Differential interaction of PRMT1 with RGG-boxes of the FET family proteins EWS and TAF15

The FET sub-family (FUS/TLS, EWS, TAF15) of RNA-binding proteins have remarkably similar overall structure but diverse biological and pathological roles. The molecular basis for FET protein specialization is largely unknown.
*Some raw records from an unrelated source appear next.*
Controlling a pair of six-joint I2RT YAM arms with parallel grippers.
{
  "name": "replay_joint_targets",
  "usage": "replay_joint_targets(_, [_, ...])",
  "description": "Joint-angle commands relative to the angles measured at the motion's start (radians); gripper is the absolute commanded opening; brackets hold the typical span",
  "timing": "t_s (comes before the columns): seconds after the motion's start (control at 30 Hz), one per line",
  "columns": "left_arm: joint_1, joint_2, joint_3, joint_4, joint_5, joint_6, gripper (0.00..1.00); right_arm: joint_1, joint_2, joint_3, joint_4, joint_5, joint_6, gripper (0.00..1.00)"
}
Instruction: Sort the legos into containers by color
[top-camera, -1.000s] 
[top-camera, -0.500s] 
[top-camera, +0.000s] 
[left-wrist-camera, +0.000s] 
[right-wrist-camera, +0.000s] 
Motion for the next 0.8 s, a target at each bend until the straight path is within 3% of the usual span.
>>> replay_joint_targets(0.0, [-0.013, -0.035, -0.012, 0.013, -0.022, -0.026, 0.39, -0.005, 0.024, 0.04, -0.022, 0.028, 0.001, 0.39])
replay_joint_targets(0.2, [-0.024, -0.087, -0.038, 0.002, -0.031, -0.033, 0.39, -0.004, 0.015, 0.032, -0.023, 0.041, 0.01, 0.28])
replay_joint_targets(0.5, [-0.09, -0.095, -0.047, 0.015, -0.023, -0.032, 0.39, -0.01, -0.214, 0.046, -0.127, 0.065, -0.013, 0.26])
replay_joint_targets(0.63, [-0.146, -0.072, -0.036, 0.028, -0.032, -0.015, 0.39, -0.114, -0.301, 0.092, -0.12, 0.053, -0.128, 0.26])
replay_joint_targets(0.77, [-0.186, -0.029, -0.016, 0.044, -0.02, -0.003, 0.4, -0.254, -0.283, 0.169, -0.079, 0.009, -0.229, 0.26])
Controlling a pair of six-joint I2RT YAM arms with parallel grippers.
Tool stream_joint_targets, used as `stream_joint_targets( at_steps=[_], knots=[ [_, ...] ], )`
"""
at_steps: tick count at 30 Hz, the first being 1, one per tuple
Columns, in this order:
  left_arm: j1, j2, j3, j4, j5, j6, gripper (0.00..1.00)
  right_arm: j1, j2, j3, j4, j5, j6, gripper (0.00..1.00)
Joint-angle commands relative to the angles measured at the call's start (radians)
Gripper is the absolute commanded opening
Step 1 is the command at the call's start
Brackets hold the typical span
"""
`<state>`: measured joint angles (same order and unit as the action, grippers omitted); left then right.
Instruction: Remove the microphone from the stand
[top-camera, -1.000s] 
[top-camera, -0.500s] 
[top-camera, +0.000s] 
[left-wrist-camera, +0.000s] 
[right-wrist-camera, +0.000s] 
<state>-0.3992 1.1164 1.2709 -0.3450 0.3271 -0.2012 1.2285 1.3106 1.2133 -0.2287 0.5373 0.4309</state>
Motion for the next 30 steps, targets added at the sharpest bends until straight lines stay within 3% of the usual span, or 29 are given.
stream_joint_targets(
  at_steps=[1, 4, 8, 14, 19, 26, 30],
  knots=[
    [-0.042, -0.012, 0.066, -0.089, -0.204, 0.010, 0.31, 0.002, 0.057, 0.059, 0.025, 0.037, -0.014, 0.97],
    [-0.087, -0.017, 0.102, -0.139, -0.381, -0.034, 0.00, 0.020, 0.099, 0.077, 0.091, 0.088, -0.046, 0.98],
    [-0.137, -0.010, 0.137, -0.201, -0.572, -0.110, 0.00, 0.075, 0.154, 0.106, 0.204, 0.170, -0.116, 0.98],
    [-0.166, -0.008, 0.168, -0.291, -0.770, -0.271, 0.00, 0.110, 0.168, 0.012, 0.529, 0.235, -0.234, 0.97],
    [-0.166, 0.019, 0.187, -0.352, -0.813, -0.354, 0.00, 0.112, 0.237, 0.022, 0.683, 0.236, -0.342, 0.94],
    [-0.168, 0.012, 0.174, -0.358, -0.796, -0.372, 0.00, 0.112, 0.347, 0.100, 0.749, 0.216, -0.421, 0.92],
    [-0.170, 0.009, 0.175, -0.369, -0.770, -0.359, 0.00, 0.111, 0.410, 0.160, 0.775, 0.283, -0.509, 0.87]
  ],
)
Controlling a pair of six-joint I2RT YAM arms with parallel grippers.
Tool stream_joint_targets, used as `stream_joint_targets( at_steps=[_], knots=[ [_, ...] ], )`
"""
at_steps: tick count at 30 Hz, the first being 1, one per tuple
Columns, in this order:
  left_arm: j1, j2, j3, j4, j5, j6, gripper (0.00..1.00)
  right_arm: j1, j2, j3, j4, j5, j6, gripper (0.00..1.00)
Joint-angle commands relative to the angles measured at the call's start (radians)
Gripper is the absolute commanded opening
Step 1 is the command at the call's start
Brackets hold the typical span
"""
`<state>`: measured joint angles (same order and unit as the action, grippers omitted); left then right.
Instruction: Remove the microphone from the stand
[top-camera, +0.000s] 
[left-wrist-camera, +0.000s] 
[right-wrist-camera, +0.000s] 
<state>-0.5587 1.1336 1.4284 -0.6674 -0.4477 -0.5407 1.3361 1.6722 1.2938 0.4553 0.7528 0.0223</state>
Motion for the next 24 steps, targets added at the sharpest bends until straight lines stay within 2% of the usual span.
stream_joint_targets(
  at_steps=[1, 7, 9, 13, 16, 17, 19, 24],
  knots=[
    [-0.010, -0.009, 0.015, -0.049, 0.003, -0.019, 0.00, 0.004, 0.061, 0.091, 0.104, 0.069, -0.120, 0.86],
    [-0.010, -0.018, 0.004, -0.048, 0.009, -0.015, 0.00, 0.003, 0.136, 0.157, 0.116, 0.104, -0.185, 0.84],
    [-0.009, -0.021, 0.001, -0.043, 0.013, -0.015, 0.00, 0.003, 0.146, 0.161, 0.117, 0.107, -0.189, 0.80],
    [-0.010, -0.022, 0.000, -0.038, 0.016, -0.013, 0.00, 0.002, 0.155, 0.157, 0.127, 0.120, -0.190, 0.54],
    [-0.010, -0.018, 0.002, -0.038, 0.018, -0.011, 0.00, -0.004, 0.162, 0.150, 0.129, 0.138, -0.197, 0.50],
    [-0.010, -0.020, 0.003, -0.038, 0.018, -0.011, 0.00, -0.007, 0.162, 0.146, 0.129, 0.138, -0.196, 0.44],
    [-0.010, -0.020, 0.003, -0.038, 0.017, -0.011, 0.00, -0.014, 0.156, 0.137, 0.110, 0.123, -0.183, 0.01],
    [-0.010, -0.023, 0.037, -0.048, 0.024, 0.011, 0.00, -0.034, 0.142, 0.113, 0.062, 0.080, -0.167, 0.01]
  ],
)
Gly-Arg-Rich regions (RGG-boxes) within FET proteins are targets for methylation by Protein-Arginine-Methyl-Transferase-1 (PRMT1) and substrate capture is thought to involve electrostatic attraction between positively charged polyRGG substrates and negatively charged surface channels of PRMT1. Unlike FUS and EWS, a high proportion of TAF15 RGG-boxes are embedded within neutrally charged YGGDR(S/G)G repeats, suggesting that they might not bind well to PRMT1. This notion runs contrary however to a report that YGGDR(S/G)G repeats are methylated by PRMT1. Using peptide-based polyRGG substrates and a novel 2-hybrid binding assay, we find that the Asp residue in YGGDR(S/G)G repeats confers poor binding to PRMT1. Our results therefore indicate that YGGDR(S/G)G repeats may contribute to TAF15 specialization by enabling differential interactions with PRMT1 and reduced overall levels of TAF15 methylation compared with other FET proteins. By analogy with molecular recognition of other disordered polyvalent ligands by globular protein partners, we also propose a dynamic polyelectrostatic model for substrate capture by PRMT1.